When a line in the records contains the string "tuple", copy that line.
======== Data for the task
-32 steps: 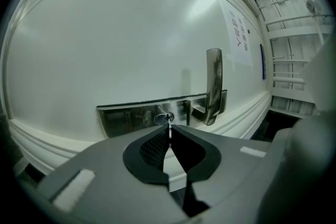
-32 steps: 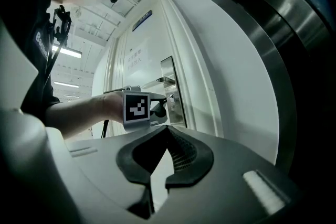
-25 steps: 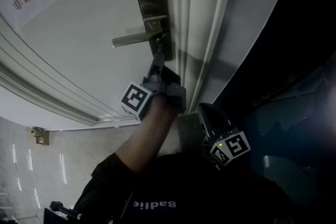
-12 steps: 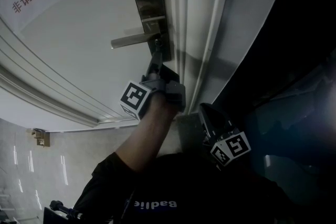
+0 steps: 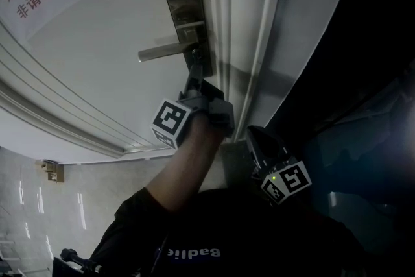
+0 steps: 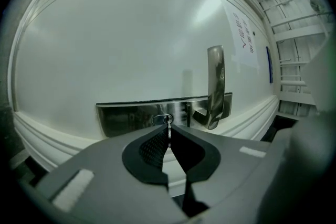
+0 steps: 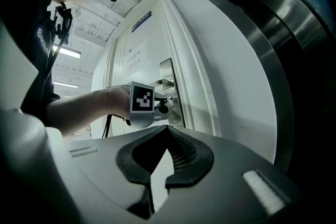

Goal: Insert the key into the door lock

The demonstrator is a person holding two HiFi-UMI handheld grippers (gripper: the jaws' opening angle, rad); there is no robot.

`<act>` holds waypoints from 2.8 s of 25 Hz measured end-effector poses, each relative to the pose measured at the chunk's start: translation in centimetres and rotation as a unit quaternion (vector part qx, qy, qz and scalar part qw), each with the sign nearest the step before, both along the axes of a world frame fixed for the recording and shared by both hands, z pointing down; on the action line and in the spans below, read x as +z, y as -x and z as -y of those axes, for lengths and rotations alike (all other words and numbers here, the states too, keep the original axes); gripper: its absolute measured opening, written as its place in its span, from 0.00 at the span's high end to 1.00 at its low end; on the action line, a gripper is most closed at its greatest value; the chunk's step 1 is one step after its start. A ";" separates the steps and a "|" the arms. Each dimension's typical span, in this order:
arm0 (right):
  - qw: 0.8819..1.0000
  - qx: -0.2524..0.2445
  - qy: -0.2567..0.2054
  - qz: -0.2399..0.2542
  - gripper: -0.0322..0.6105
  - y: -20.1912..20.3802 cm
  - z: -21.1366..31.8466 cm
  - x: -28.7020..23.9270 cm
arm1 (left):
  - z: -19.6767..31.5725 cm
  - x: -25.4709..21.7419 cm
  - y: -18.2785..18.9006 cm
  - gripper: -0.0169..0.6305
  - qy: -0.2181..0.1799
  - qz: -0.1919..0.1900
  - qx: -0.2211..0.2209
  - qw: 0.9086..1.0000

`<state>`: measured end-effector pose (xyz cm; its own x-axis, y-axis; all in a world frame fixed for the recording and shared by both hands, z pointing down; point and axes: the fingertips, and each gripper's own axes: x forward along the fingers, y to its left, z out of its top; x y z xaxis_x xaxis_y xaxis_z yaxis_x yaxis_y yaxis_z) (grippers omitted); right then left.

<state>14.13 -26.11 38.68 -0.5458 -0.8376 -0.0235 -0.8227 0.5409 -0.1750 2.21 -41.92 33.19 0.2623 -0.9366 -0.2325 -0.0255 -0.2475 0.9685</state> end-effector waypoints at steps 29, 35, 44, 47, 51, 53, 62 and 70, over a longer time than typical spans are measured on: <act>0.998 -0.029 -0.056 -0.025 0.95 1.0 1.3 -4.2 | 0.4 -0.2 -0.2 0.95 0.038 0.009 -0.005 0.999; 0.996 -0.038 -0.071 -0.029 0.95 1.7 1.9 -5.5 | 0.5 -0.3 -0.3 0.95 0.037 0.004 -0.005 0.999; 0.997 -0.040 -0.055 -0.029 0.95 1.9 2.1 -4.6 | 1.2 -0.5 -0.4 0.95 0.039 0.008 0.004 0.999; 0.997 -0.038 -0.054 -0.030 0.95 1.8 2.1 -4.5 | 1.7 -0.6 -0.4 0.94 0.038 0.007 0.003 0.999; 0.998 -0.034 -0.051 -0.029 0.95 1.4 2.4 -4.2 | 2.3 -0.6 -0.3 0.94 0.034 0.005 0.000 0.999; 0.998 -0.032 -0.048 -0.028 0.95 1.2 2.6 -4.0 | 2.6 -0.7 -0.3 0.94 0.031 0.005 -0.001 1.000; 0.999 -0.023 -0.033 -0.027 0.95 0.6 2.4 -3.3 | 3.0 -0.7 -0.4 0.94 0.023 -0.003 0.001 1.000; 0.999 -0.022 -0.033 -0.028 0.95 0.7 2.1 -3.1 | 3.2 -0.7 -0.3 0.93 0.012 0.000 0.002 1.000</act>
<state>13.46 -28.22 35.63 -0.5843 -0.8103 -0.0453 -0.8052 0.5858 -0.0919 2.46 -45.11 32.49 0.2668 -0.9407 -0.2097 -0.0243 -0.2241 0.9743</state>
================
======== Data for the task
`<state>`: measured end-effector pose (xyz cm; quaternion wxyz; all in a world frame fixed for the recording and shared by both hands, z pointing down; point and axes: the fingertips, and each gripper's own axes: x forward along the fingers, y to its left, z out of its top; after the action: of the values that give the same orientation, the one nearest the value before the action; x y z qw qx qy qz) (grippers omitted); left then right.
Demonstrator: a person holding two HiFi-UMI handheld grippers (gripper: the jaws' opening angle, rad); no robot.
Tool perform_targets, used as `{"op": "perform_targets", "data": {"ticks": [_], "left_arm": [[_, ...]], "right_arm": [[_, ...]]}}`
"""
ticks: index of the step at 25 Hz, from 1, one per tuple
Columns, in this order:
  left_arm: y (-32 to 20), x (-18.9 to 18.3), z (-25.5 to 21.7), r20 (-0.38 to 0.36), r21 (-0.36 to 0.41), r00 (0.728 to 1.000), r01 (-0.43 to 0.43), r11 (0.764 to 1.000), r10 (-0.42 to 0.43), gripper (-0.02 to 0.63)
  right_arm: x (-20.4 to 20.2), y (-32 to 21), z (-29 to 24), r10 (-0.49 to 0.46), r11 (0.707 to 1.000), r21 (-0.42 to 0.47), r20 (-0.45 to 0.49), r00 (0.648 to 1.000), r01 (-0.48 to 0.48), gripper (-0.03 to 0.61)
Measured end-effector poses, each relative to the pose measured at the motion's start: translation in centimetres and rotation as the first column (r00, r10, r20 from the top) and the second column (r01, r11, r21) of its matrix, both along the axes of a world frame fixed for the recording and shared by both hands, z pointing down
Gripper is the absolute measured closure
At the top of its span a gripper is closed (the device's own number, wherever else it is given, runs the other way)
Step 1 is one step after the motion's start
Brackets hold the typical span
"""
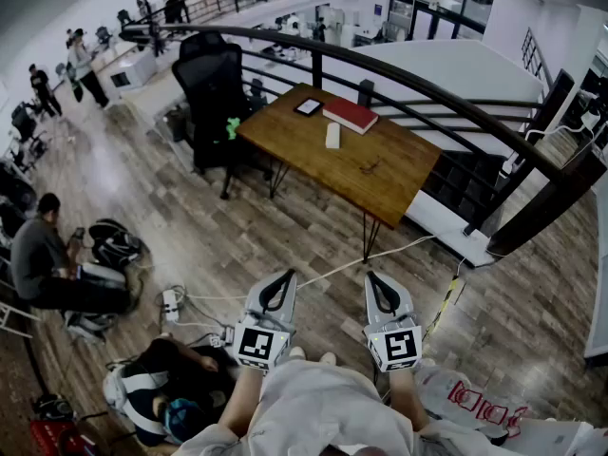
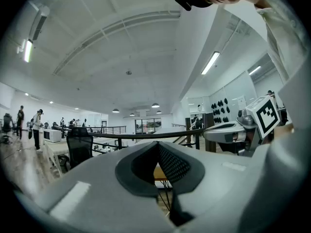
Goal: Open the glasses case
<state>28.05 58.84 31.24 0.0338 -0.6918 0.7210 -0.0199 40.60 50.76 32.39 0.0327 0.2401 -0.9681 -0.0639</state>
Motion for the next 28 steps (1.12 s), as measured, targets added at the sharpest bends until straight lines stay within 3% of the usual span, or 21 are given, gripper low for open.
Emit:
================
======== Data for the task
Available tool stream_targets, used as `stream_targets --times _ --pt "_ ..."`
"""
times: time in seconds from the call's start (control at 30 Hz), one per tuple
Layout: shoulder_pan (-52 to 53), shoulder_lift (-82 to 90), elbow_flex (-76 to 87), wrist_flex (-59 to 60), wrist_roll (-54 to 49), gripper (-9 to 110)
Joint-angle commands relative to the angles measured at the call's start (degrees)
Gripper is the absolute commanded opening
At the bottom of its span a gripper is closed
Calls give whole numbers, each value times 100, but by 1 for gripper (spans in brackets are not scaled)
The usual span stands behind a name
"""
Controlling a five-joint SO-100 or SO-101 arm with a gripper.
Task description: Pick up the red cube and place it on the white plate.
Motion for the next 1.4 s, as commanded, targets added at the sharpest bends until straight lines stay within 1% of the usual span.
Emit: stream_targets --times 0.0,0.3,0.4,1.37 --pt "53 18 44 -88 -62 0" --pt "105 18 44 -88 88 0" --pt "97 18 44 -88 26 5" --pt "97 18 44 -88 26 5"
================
▸ **Answer to the exercise**
ticks: index of the step at 25 Hz, from 1, one per tuple
times: time in seconds from the call's start (control at 30 Hz), one per tuple

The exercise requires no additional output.